So we do have a hard stop at 1245 respecting important meetings, like lunch for everybody here, on the Eastern time zone anyways. So we may not be able to get to all the questions, but Amy, if you are comfortable leaving your contact information or Art, then I’m sure, people would love to chat at the end if we can’t get to their question.
So with that today we have Amy Tuck, who is the Indigenous Programs Lead at Efficiency Manitoba. So they are here to talk to us about their community energy efficiency program, an indigenous community energy efficiency program. So with that please join me in welcoming Amy and Art, who is her backup man and technology master. Over to you, Amy.
Amy: Thank you. Good morning, Allison. Before I start, I would just like to acknowledge that Efficiency Manitoba is on Treaty 1 territory, the home of the Anishinaabe, Cree, Ojibway-Cree, Dakota, and Dene people.
And the Heartland of the Metis Nation. So thank you for that and to get started. Allison introduced me I am Amy Tuck I am the lead for Efficiency Manitoba’s Indigenous/community and income- based programs.

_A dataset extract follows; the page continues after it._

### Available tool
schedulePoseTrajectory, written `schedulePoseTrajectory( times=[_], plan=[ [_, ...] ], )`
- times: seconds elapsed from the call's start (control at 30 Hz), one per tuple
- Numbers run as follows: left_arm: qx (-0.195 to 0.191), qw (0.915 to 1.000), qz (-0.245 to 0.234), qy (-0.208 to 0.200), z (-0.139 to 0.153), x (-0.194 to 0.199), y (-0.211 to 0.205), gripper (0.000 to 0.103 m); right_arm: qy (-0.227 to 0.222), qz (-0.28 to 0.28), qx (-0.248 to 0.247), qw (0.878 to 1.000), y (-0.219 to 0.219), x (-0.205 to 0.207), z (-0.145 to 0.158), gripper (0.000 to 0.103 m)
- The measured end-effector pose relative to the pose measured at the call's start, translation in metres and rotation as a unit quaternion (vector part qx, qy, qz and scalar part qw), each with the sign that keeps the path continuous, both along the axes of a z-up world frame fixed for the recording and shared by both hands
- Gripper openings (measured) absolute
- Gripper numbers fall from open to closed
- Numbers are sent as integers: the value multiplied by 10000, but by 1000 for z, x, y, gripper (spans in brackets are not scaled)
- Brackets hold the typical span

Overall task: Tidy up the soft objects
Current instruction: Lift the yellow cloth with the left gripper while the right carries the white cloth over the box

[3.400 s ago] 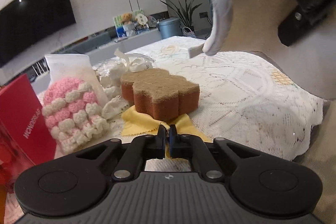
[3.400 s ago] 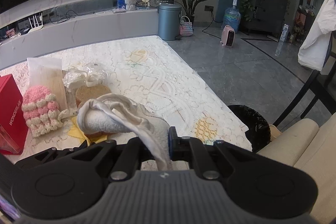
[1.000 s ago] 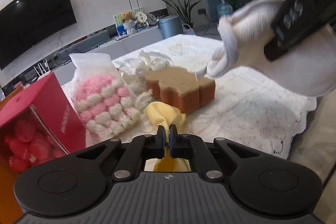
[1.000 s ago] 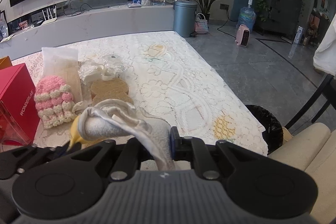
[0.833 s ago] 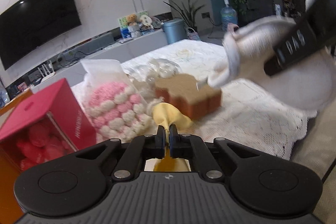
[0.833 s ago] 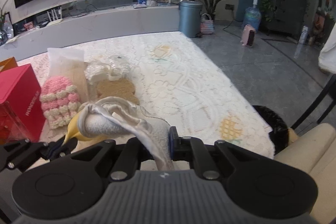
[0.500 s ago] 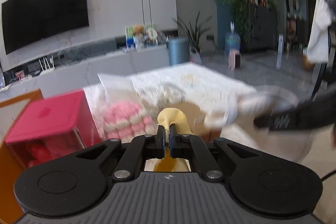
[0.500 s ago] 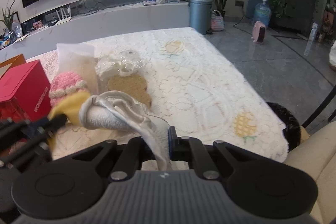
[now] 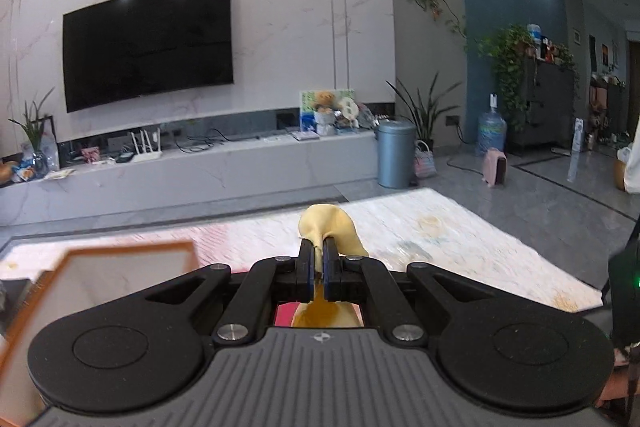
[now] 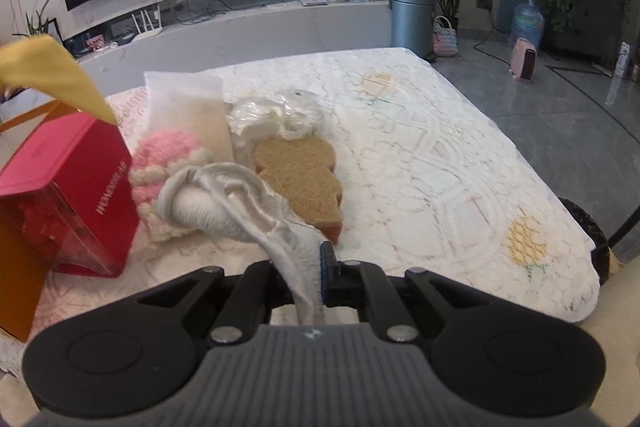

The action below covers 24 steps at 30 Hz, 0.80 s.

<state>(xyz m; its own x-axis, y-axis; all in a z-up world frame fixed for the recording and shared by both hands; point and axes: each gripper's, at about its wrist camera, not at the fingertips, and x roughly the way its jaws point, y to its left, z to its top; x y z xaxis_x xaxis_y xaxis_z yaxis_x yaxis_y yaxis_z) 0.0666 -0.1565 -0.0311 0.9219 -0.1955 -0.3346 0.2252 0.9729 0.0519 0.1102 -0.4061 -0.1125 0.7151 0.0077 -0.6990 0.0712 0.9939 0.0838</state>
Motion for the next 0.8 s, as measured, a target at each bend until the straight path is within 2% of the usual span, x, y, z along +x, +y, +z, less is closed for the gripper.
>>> schedulePoseTrajectory(
  times=[0.27,0.37,0.47,0.53,0.6,0.67,0.73,0.8],
  plan=[
    [109,9988,406,-252,47,-15,74,4,5,215,-318,9993,19,0,6,3],
    [93,9987,482,-153,49,-19,100,4,-7,213,-652,9976,28,-1,11,3],
    [45,9973,715,-186,39,-25,125,4,-108,227,-695,9973,31,-5,22,3],
    [-317,9948,965,-90,28,-24,147,4,-290,271,-716,9966,36,-12,35,3],
    [-876,9903,1065,170,16,-18,169,4,-539,381,-660,9956,42,-19,51,3],
    [-1326,9849,923,625,4,-4,184,4,-809,478,-603,9938,51,-26,66,3],
    [-1613,9788,670,1073,-11,9,193,4,-1105,602,-658,9899,65,-32,80,3],
    [-1828,9722,580,1341,-25,21,199,4,-1383,715,-544,9863,79,-35,93,3]
  ],
)
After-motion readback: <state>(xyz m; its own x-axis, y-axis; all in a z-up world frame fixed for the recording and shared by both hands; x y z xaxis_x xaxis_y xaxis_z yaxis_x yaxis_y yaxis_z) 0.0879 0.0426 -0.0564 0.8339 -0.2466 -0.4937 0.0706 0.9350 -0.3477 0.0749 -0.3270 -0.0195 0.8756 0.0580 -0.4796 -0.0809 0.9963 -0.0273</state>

I’ve not done one of these before, so we just put together some information that we thought would be interesting for you to hear.
For those that don’t know, Efficiency Manitoba is the crown corporation which became our roll April 1st, 2020. And with our first plan, we put out the community energy efficiency program. So this is an enabling strategy that offers municipalities financial and technical support. But we also give so that financial support is to hire an energy efficiency advocate. So really the role of the energy efficiency advocate is to create an implement a community energy efficiency plan, and we provide technical guidance, program expertise – Really the goal of this for us is to actually increase participation in Efficiency Manitoba’s programs.
So Efficiency Manitoba currently has over 40 programs in the market. And what we’ve seen through our energy efficiency time is we’ve, a lot of the times, focus on residential, focused on industrial focused on commercial, but there hasn’t been a lot of focus here in Manitoba, on the community as a whole.
And so really that’s why this enabling strategy, we’re really excited to talk about it. So I’m going to give you a few examples of what we’re doing, we’ll start with Selkirk. We’re really looking at trying to be creative with what we’re doing here, recognizing this is unprecedented times and we need to try to be flexible and really how can we encourage energy efficiency and sustainability and bring everyone in and meet them where they’re at.
So the first community that participated in our steep program is the city of Selkirk. So they are an ideal size for us to work with because they have a large enough residential commercial and industrial base. And they were a really good municipality to start with as they already have a lot of sustainability and energy efficiency initiatives on the go. So for us, it was really a natural fit. Like they’re what we would consider your ideal community to work with. They’re large enough. They’ve got industry. And as a town, they are really in really excited about sustainability and they have a lot of initiatives on the go.
And so for us natural fit, like I said, and we’ve had an energy efficiency advocate in place now I think for about a year. And their goal really is to talk to citizens, talk to businesses increase energy efficiency, awareness. And like I said, drive participation to our programs.
Now on the flip side we have, a small municipality such as Hamiota and they’re a municipality that really needs a lot of support to move their energy efficiency initiatives along. And so that’s another reason why these enabling strategies are so important so that we can bring energy efficiency and sustainability to the forefront and help these municipalities where they might not get that help, or they might not know where to start. And so really for us we help them, guide them along with that. And again, like I said, we’re trying to be really flexible. What might work for Selkirk with the population of 10,000 might not work for Hamiota.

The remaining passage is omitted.